Official costs of illicit drug misuse in the UK are conservatively estimated at between £ 3-4 billion a year. For the alcohol the costs are £ 2-3 billion. Neither figure takes into consideration normal incalculable costs, such as education under achievement, family break-up and social disharmony.

Although there is now abundant data on prevalence of adolescents substance use, little is known about its consequences, how it can be prevented and how it can be treated. Compared to treating adults, substance misused by adolescents is less likely to require medical treatment of dependence and is more likely to be a symptom of a behavioral or conduct disorder. As such, treatment involves a range of therapeutic interventions pursued by multiple disciplines and is less substance oriented.

    Stimulants - Amphetamine, cocaine
    Depressants - Sedatives, hypnotic, alcohol
    Hallucinogens - LSD
    Cannabis - Ganja/marijuana, hashish/charas, bhang
    Narcotics - Heroin, morphine
    Analgesics - Codeine, pethidine
    Commonly abuses are alcohol, ganja bhang, amphetamine and heroine
There are three areas of interest to understand why adolescent are using drugs or intoxicants.
  1. Youth Culture
  2. Changing pattern of family life
  3. The gap between the young people and adults in control of the society

The drug produced anxiety and depression in the individual person, which is again a mental and psychological problem for them. Parents get frustrated with their addict wards. Adolescent period is a period of great change physically, socially and psychologically. During this period, the individual looks for status, anxiety for the future, craves for exploitation of the new test of life and lifestyles, individual identity and recognition of importance or existence.

The psychological factors and mental state of mind of adolescents have a very easy access to get them hooked by narcotics and psychotropics drugs. In today's environment, the adolescents are facing a number of psychological problems, which is not properly understood by elderly persons. Thereby, drugs are found the easiest means to ventilate their problems. There is increasing lack of communication between parents and adolescents. In present day society, there is cloud of uncertainty of the future because of unemployment, insecurity and lack of opportunities and facilities as well as in many parts of the world, youths are psychologically and mentally ill due to bad situation of law and order. The mother has to take the responsibility and father only comes in when a crisis occurs. Due to lack of chance of exposing personal problems to family members or friends and other give rise to loss of interest in all aspects and blaming them for all family problems also hurt them psychologically and mentally.


  1. Symbolic to maturity
  2. Availability of drugs
  3. Independence from parental domination
  4. Unable to root out drug trafficking
  5. Peer group for fun
  6. Lack of recreational facilities
  7. Stress reduction and escapism
  8. Family problem and imitating parents behaviour
  9. Exploding the limits of new cognitive abilities
  10. Change in family system from joint to nuclear family
  11. Problems of affluent families (Children are not allowed to spend more than what they need for themselves)

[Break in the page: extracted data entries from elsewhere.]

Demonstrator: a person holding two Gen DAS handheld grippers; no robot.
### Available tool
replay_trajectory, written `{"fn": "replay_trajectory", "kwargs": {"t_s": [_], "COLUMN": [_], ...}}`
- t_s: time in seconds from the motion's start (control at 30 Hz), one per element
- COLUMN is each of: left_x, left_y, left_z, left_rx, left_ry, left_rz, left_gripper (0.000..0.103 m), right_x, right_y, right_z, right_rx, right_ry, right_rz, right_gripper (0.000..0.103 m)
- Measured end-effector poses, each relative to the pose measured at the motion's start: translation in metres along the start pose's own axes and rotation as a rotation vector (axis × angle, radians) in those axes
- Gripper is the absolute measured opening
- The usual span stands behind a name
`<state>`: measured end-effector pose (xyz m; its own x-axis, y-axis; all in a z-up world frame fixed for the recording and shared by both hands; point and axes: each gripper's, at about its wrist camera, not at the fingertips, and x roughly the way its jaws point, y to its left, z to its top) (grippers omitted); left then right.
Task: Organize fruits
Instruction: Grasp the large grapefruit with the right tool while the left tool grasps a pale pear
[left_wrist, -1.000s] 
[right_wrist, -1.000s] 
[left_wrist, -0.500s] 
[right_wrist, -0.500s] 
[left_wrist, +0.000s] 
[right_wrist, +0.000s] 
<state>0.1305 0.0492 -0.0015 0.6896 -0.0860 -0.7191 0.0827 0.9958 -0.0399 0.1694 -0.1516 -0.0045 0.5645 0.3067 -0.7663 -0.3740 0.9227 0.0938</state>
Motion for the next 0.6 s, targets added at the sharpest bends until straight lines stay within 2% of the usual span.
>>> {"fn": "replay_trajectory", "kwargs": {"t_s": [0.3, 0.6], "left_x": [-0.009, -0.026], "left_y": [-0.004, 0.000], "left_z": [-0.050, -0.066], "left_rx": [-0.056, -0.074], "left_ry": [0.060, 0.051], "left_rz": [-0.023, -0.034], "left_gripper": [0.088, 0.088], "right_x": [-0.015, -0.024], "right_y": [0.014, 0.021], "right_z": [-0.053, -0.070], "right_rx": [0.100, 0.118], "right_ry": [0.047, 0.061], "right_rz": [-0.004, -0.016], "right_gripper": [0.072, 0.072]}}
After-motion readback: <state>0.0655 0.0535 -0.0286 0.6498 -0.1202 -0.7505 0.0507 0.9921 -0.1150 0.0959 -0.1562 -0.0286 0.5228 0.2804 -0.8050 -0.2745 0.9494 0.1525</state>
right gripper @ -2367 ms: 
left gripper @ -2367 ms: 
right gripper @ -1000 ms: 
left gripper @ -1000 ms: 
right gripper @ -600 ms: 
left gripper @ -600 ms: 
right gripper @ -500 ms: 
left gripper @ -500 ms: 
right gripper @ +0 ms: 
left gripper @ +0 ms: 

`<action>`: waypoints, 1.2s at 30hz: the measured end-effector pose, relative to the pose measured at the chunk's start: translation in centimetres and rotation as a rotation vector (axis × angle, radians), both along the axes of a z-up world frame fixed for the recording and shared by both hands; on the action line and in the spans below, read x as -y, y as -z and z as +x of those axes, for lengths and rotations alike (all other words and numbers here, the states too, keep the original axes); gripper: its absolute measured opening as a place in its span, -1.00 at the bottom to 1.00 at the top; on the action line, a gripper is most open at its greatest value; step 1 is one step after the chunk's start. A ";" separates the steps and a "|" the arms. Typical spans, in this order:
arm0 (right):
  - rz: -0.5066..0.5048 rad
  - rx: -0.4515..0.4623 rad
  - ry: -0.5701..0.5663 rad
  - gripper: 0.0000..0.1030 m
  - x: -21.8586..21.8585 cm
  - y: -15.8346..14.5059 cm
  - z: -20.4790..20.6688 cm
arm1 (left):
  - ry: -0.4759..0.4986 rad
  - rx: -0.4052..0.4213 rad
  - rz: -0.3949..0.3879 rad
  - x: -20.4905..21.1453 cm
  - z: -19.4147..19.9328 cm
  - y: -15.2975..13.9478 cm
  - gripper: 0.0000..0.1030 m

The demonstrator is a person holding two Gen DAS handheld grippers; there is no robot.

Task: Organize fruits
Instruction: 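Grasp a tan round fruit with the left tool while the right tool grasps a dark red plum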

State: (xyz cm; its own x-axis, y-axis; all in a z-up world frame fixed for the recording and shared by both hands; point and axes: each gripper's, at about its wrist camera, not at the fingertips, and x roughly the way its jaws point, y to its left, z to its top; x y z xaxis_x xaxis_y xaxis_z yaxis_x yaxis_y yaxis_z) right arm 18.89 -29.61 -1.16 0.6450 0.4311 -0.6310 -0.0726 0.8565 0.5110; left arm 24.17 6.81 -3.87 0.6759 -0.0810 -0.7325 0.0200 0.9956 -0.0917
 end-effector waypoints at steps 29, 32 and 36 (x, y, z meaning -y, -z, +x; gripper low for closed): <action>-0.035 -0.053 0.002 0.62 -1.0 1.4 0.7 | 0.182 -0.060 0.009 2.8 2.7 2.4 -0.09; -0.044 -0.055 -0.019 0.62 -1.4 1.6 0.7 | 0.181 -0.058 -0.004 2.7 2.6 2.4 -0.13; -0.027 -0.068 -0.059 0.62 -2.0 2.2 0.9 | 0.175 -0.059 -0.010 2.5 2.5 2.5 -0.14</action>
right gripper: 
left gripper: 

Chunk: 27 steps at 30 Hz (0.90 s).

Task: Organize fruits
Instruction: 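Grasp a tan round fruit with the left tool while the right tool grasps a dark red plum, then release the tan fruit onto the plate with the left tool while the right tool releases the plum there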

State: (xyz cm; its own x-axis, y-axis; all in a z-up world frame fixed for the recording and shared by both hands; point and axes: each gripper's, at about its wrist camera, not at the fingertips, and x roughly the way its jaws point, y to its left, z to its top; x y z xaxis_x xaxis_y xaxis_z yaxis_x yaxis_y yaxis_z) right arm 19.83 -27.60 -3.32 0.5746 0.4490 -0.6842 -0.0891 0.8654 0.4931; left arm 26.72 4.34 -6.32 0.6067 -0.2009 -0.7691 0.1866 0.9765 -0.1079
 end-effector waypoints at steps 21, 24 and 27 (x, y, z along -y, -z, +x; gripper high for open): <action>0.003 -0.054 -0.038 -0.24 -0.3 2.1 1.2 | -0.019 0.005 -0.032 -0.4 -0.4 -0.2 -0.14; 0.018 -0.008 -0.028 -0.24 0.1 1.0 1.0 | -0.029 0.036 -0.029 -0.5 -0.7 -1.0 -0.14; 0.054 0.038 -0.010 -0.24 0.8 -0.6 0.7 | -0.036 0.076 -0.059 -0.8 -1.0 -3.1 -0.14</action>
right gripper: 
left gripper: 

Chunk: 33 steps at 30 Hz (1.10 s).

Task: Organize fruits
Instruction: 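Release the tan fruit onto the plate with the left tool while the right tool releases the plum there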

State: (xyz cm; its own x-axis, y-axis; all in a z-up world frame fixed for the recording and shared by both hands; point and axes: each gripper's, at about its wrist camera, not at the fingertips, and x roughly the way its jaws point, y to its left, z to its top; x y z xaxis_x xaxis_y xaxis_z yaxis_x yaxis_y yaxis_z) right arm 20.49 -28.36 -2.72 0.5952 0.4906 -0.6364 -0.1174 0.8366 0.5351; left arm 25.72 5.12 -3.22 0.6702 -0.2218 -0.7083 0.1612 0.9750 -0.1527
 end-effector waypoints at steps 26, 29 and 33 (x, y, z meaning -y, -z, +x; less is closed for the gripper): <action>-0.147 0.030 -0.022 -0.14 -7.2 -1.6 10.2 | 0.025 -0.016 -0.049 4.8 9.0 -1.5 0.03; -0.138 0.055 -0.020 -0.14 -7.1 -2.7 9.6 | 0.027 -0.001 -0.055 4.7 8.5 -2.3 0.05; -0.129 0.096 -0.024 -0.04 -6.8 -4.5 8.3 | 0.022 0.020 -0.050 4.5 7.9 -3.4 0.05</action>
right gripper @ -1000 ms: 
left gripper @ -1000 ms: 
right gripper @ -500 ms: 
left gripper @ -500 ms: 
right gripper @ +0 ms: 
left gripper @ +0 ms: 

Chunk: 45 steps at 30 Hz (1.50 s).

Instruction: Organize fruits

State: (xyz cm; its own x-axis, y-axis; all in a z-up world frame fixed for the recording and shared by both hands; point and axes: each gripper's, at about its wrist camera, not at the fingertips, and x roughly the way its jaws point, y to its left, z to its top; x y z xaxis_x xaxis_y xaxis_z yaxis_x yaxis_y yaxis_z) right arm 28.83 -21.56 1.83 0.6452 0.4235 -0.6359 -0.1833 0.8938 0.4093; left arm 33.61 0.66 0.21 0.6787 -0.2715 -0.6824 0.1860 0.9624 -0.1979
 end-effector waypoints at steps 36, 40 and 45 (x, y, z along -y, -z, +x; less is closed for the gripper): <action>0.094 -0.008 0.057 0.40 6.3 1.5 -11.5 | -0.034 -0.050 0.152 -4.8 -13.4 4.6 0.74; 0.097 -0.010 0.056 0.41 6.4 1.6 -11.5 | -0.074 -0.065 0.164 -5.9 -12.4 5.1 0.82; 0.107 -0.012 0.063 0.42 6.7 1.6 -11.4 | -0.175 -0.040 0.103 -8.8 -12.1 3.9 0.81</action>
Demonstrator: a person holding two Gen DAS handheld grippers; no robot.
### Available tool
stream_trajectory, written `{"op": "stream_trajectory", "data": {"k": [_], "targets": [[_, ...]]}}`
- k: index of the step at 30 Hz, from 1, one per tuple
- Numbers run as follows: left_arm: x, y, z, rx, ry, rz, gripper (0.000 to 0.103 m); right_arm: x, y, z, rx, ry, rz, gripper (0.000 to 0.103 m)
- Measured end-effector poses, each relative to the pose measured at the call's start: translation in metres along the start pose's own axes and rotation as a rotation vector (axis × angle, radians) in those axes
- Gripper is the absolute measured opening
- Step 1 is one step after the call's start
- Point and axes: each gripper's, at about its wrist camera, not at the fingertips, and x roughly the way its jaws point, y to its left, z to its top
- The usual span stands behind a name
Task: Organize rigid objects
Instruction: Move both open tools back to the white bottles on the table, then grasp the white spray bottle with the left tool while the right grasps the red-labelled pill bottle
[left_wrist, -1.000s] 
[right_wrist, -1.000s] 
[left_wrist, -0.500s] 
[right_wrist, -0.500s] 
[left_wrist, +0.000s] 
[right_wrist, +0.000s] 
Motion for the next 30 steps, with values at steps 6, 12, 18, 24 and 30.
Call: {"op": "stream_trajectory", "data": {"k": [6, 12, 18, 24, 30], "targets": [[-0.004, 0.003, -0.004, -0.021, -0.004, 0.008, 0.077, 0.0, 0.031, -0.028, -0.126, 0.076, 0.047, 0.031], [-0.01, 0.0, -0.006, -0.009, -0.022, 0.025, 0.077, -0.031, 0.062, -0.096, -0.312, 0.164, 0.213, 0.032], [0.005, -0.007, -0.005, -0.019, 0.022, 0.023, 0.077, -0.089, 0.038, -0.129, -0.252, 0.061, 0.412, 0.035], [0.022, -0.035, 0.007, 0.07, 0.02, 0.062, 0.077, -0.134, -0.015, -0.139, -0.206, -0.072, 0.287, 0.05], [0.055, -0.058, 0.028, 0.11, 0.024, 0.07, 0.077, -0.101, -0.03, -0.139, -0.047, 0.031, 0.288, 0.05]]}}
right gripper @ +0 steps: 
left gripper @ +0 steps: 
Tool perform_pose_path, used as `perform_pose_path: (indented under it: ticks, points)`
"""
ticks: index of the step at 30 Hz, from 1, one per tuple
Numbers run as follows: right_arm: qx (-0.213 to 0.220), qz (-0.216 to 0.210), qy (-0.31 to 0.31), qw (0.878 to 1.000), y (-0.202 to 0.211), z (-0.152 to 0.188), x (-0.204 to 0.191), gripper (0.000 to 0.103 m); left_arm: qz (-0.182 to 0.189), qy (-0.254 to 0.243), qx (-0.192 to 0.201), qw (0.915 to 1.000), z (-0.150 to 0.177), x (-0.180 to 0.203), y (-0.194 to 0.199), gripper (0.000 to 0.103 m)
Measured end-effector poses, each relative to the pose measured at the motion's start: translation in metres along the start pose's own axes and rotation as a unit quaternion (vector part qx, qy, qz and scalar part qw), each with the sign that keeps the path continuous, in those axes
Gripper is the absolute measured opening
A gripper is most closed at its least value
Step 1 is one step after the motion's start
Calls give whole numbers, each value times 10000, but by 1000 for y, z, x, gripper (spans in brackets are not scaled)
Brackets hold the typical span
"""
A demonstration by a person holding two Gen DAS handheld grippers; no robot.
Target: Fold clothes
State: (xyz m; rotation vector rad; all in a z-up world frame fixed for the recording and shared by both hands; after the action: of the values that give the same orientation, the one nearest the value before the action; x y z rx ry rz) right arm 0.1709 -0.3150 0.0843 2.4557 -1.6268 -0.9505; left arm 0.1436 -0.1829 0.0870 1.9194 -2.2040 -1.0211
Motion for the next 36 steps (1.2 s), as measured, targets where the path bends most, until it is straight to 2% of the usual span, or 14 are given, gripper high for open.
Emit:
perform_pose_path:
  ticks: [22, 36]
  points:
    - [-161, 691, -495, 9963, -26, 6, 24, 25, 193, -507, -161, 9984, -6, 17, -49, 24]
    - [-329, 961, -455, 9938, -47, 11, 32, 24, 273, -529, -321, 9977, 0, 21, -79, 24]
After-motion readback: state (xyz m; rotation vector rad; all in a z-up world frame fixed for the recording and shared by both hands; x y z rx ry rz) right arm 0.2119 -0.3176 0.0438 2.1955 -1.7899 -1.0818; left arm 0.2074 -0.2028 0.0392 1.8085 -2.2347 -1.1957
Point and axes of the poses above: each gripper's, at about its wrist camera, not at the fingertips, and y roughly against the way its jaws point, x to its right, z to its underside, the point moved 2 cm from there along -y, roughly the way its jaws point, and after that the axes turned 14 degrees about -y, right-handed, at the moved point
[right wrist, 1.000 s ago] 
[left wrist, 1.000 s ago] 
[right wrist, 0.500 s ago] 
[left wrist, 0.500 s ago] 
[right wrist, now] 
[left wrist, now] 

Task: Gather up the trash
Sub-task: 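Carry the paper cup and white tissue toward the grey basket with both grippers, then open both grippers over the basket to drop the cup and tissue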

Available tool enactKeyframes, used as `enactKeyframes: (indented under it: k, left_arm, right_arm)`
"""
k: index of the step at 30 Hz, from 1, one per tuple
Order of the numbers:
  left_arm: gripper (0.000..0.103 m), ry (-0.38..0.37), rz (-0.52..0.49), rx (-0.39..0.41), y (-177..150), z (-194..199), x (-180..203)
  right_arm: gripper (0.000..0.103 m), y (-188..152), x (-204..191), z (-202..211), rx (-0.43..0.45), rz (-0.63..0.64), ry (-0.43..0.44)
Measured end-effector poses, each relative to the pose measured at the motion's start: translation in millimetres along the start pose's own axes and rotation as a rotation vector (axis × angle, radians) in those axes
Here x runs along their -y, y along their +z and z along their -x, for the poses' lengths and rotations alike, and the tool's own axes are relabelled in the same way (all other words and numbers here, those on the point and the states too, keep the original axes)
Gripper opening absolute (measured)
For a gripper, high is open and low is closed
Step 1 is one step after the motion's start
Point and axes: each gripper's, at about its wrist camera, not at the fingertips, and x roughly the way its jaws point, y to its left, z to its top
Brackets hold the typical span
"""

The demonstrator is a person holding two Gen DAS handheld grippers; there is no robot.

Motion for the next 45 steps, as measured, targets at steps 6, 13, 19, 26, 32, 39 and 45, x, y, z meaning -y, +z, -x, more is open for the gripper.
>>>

  1. Increasing complexity of modem society
  2. To believe blindly to false stories about the pleasure of drugs
  3. Feeling of avoiding low esteem

  4. The effect of media invasion
  5. Lack of religious mind
  6. Information oriented education rather than values of life
  7. Blaming attitude and rejection by parents
  8. Family problem and imitating parents behaviour
  9. Exploding the limits of new cognitive abilities
  10. Change in family system from joint to nuclear family
  11. Problems of affluent families (Children are not allowed to spend more than what they need for themselves)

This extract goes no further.